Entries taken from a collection
[Start of section]

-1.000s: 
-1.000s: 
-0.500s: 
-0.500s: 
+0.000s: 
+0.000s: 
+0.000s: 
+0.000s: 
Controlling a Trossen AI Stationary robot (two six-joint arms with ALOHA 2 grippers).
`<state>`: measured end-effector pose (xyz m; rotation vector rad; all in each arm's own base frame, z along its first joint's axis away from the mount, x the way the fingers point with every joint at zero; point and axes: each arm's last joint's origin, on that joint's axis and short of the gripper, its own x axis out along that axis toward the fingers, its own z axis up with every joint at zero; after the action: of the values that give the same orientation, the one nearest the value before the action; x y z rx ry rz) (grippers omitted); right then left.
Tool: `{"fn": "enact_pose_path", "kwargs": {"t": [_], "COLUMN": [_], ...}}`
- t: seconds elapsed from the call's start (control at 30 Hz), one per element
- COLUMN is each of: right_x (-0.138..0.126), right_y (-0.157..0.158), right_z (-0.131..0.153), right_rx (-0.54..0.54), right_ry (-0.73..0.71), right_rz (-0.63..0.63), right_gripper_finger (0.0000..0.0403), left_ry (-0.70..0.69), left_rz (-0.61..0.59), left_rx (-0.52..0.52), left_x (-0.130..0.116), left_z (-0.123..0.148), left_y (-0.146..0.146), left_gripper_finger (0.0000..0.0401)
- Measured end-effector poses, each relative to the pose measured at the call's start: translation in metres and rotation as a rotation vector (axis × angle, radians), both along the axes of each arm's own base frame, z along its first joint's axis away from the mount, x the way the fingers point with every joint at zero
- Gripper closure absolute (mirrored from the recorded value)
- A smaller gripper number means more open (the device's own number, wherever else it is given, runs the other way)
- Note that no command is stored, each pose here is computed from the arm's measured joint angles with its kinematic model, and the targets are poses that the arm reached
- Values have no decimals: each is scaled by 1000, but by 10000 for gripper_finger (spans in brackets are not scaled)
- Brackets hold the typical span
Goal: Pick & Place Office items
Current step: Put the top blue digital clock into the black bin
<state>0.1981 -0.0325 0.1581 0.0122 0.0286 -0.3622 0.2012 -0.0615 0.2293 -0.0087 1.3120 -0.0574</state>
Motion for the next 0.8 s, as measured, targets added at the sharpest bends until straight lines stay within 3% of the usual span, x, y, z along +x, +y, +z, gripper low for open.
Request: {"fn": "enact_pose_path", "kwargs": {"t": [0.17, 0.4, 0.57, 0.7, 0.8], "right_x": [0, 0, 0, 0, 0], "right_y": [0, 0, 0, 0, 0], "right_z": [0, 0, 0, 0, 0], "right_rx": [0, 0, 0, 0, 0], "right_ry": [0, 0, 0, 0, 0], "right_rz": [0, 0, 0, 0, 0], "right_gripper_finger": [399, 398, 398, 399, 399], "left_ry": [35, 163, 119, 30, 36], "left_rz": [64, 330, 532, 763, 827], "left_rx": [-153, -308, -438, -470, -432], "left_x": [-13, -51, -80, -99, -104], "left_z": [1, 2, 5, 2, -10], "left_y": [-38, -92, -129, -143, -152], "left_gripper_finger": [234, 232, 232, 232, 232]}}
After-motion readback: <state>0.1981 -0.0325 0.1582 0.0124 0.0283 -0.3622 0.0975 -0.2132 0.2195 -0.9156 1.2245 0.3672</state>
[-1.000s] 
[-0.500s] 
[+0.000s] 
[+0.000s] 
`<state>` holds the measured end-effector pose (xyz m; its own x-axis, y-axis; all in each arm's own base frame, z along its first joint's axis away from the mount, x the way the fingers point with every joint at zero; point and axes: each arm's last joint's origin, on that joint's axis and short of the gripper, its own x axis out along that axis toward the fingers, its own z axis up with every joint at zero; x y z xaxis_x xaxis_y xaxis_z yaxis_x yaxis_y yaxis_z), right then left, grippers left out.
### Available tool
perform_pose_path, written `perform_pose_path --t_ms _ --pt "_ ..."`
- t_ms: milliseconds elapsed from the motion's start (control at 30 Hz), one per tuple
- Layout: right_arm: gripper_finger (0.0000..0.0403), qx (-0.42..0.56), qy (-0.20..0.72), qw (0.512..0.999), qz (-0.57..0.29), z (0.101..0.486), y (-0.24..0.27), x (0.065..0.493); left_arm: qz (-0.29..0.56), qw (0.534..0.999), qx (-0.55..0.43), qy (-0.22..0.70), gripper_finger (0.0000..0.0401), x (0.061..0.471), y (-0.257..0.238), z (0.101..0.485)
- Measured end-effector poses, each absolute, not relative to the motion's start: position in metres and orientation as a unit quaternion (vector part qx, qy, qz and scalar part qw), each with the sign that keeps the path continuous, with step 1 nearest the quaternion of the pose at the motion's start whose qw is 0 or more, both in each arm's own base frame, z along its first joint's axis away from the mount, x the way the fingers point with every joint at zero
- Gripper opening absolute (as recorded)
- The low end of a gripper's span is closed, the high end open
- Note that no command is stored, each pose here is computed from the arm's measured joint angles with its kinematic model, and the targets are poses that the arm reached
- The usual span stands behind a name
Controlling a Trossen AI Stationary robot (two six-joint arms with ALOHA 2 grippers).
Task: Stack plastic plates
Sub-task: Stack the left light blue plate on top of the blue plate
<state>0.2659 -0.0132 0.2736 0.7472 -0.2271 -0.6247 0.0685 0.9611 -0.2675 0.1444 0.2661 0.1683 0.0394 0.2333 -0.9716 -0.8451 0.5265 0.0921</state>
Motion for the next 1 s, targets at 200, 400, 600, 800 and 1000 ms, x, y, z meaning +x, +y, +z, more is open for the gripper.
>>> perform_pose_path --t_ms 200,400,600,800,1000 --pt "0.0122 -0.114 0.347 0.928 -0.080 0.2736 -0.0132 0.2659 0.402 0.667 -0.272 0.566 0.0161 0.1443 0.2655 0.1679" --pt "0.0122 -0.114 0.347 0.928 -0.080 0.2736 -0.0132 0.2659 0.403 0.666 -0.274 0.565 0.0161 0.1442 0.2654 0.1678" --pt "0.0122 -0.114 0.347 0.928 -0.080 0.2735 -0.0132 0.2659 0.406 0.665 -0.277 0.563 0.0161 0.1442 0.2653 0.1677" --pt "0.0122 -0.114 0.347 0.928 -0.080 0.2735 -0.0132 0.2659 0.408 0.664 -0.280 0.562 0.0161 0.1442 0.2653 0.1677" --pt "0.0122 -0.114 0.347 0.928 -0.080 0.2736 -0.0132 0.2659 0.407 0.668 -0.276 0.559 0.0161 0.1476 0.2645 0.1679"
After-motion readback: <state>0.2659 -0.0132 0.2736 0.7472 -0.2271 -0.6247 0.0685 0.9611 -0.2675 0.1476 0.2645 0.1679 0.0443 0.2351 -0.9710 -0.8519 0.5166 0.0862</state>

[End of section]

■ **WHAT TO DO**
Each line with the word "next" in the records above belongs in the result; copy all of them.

■ **EXPECTED ANSWER**
Motion for the next 0.8 s, as measured, targets added at the sharpest bends until straight lines stay within 3% of the usual span, x, y, z along +x, +y, +z, gripper low for open.
Motion for the next 1 s, targets at 200, 400, 600, 800 and 1000 ms, x, y, z meaning +x, +y, +z, more is open for the gripper.

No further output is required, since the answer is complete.